(RECORD EXTRACTS)
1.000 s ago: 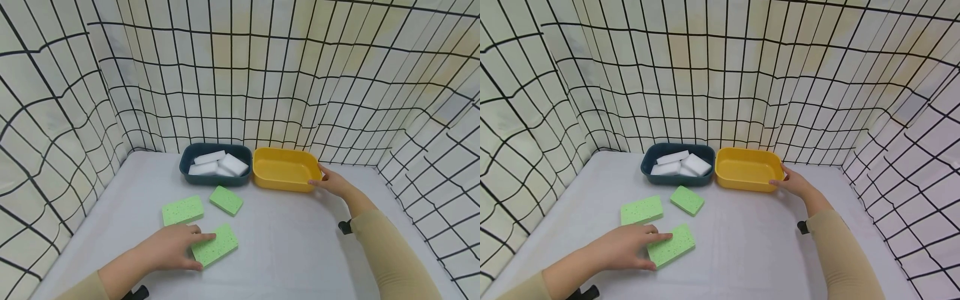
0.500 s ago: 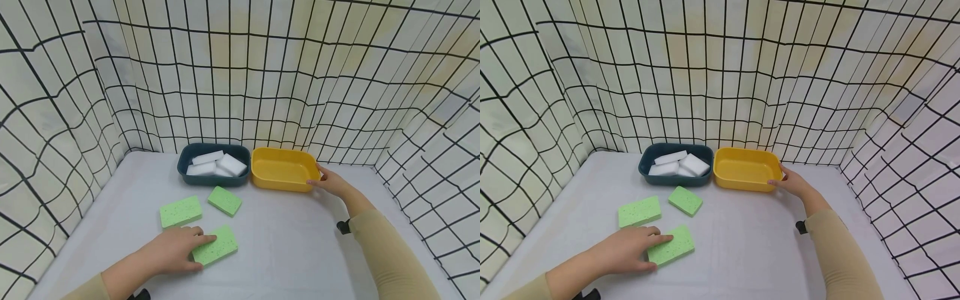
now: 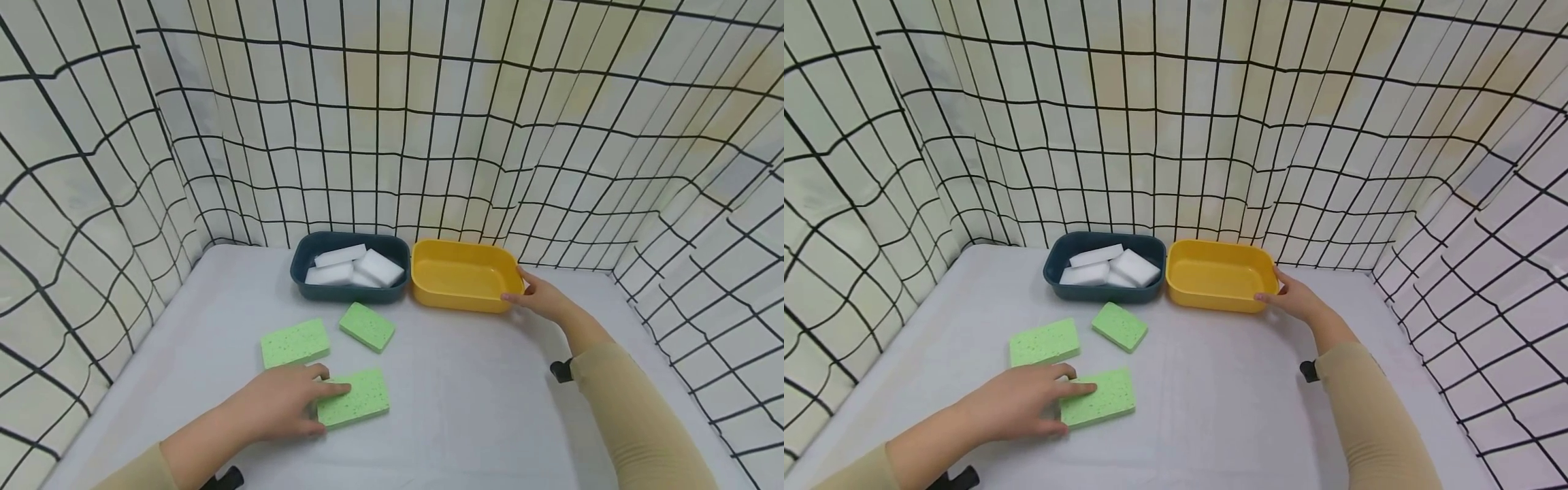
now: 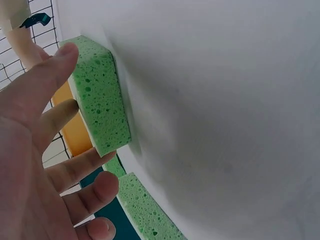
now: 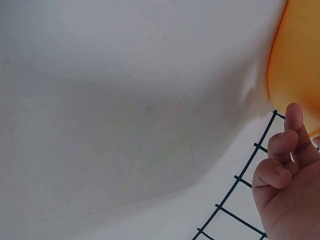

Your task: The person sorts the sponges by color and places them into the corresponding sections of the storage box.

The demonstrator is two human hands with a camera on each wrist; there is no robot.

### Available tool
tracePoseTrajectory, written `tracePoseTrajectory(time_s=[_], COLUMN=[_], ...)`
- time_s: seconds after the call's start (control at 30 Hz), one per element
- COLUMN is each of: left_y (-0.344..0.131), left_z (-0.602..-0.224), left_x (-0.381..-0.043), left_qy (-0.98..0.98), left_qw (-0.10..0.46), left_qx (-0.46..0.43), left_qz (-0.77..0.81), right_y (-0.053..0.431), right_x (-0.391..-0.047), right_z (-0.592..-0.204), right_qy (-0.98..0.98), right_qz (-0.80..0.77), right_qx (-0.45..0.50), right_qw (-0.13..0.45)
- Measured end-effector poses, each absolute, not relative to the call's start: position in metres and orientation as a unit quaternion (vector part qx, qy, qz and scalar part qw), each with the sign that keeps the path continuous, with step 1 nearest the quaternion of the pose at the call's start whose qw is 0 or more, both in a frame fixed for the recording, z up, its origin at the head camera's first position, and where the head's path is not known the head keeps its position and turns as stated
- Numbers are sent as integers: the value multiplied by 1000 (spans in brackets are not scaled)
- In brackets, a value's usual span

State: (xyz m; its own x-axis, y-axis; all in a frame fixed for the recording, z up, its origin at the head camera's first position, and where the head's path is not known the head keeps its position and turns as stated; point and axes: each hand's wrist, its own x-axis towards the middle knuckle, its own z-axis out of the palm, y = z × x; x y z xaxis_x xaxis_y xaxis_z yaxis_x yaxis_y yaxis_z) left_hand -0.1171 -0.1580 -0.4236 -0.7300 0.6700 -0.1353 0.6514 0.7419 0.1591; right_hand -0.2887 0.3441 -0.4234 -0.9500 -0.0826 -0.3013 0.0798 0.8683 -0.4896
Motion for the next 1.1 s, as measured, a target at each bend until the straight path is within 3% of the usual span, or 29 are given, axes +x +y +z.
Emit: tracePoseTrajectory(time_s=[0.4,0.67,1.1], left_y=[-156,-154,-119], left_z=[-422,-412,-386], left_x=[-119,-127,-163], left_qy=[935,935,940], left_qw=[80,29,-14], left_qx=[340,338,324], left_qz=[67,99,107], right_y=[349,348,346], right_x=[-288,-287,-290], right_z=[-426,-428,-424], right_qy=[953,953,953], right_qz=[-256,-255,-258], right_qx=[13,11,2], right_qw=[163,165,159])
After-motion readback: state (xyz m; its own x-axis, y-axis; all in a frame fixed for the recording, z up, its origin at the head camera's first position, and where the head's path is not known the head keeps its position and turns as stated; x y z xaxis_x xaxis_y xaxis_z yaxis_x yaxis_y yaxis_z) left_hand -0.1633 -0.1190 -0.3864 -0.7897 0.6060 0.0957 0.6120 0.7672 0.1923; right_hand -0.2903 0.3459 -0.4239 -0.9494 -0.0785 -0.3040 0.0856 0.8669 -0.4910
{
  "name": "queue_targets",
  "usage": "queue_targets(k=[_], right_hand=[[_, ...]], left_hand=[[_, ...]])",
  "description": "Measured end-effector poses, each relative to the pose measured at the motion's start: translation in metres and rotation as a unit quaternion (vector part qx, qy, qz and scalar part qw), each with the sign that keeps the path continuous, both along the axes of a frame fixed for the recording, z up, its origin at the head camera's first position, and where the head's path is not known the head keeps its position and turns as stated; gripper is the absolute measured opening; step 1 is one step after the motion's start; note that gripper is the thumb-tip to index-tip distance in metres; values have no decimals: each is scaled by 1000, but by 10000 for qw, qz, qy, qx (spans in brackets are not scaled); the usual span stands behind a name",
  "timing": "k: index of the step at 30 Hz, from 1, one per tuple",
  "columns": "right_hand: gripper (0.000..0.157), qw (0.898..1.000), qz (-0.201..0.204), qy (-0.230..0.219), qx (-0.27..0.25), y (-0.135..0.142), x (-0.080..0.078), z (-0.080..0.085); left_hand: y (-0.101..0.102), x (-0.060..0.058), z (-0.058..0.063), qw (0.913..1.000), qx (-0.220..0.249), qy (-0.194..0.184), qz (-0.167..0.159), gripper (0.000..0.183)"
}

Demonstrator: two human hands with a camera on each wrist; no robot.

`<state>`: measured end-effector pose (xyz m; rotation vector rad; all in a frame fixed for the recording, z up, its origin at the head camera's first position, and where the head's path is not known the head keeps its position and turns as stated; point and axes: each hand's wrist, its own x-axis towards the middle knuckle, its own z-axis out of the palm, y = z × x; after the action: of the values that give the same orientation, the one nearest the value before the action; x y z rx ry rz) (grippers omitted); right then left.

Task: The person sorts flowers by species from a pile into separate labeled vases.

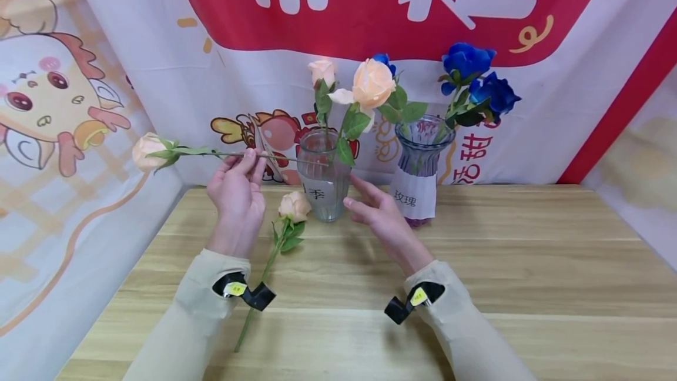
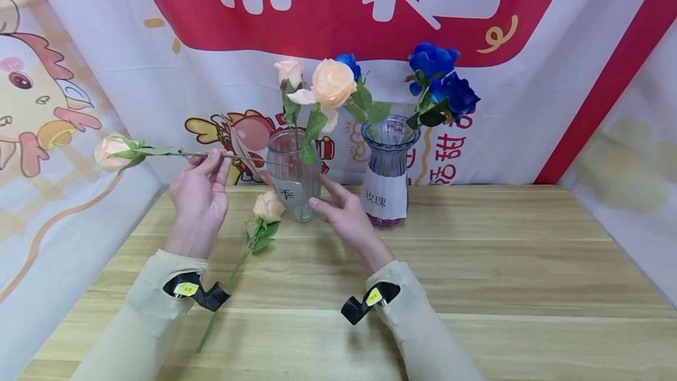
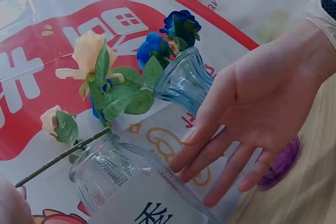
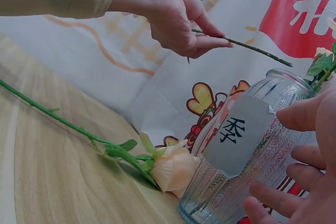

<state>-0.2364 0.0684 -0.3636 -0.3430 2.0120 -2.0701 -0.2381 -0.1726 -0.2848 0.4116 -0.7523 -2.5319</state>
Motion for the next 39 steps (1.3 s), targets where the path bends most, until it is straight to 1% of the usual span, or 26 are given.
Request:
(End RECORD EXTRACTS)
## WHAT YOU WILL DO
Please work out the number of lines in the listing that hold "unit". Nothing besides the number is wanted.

## SOLUTION
2